§ **Exercise goal**
Look below for the line containing "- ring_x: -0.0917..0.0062" and the line containing "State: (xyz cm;"; repeat exactly those two lines and all lines between them, and nothing else.

Dataset excerpts:
● ● ● ● ● ● ●

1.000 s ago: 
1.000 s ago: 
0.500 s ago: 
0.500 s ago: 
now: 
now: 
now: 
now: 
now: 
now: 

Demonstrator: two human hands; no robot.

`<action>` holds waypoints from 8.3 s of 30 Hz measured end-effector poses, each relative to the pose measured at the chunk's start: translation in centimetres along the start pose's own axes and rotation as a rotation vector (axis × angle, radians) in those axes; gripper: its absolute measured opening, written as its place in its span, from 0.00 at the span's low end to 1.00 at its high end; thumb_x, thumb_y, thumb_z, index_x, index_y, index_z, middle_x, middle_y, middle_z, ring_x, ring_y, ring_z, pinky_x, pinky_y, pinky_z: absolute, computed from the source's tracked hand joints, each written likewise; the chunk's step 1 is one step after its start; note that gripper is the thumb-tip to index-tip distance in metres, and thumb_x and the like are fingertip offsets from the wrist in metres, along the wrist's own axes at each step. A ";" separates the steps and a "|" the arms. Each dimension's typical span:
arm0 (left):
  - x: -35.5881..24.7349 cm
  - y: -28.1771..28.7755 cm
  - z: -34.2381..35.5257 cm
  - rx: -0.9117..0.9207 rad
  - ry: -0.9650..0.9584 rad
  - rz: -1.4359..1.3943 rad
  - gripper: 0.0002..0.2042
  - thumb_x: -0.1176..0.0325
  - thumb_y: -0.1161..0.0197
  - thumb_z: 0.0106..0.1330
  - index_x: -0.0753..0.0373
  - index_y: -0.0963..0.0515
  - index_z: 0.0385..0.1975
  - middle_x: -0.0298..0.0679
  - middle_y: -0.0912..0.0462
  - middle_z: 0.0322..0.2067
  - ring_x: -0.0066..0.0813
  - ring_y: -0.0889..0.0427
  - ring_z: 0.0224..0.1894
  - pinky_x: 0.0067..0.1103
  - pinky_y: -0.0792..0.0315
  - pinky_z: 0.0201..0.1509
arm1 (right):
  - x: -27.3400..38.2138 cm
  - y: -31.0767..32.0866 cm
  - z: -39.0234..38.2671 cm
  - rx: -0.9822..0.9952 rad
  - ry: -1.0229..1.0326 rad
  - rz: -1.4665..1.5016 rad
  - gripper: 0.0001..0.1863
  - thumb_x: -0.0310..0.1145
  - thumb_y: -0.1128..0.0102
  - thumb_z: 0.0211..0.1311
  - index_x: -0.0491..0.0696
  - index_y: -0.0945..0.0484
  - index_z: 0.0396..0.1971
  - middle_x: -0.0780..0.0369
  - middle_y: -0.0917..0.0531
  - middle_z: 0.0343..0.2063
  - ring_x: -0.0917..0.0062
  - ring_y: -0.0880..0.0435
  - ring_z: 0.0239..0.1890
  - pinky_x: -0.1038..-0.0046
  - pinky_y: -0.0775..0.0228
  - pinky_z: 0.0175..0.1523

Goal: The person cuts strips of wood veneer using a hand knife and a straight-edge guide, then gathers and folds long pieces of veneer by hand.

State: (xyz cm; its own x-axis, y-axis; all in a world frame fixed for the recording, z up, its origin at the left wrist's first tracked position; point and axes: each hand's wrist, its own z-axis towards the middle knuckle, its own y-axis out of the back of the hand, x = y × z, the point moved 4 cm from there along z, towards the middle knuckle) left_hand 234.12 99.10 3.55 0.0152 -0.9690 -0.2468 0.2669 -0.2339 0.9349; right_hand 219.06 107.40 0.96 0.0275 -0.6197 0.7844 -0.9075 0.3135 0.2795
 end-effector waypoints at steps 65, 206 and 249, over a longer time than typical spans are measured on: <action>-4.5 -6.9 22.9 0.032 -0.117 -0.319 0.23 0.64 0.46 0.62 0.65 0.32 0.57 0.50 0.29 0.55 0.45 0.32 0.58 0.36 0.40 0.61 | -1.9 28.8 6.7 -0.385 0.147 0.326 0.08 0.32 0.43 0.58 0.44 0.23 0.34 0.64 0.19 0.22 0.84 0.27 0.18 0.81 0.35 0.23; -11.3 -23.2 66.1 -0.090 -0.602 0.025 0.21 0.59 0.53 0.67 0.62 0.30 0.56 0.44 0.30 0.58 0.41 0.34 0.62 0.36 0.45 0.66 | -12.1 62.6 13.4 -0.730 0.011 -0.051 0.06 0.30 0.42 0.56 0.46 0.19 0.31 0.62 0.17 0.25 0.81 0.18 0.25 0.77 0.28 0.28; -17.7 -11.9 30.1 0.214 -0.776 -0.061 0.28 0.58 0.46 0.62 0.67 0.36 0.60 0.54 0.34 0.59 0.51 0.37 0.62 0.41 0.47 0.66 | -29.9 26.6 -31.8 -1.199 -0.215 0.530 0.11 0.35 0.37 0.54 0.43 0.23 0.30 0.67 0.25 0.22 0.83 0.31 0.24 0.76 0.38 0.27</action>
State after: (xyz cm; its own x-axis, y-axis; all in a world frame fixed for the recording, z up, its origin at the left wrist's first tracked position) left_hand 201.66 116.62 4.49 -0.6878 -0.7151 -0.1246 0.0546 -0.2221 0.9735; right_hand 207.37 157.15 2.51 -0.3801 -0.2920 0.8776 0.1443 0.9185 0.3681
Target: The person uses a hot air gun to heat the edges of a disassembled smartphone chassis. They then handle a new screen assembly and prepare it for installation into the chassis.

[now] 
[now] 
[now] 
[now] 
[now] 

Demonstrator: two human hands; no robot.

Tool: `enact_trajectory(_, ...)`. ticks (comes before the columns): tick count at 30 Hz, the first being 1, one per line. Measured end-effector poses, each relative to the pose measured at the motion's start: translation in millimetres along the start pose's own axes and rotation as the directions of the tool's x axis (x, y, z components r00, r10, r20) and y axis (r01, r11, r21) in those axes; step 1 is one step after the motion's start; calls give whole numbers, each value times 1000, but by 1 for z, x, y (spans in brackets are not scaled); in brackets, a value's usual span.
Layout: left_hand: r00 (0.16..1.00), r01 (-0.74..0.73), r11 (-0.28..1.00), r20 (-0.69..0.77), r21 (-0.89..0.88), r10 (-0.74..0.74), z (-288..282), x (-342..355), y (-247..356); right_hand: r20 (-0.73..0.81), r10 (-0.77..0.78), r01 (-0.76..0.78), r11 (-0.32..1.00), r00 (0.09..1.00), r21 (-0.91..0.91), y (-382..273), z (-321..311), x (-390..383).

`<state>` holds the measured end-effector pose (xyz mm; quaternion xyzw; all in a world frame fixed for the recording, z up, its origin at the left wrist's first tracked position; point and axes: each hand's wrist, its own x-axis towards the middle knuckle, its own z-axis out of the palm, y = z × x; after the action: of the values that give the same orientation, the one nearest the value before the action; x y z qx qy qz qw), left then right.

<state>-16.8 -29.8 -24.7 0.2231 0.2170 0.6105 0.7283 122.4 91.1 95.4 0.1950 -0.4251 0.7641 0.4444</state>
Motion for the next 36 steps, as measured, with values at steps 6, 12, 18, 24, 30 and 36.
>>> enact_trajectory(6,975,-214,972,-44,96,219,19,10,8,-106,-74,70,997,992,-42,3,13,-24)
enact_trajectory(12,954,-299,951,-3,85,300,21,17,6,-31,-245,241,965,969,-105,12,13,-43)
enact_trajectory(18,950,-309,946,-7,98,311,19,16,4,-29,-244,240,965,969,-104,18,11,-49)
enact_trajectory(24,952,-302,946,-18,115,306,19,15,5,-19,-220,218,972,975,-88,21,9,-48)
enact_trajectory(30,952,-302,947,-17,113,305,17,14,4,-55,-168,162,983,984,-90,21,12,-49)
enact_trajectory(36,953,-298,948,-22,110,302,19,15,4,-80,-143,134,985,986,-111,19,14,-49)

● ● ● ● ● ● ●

§ **Solved problem**
  - ring_x: -0.0917..0.0062
  - ring_y: -0.0880..0.0435
  - ring_z: 0.0239..0.1890
  - pinky_x: -0.1038..-0.0046
  - pinky_y: -0.0775..0.0228
  - pinky_z: 0.0175..0.1523

Goal: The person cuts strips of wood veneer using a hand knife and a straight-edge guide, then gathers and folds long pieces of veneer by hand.

State: (xyz cm; its own x-axis, y-axis; all in a world frame fixed for the recording, z up, its origin at the left wrist's first tracked position; point and axes: each hand's wrist, its own z-axis towards the middle knuckle, its own y-axis out of the back of the hand, x = y × z, the point moved 4 cm from there along z, towards the middle knuckle) left_hand 234.12 99.10 3.55 0.0152 -0.9690 -0.2468 0.2669 -0.2339 0.9349; right_hand 219.06 107.40 0.96 0.0275 -0.6197 0.7844 -0.9075 0.3135 0.2795

The required output is now complete.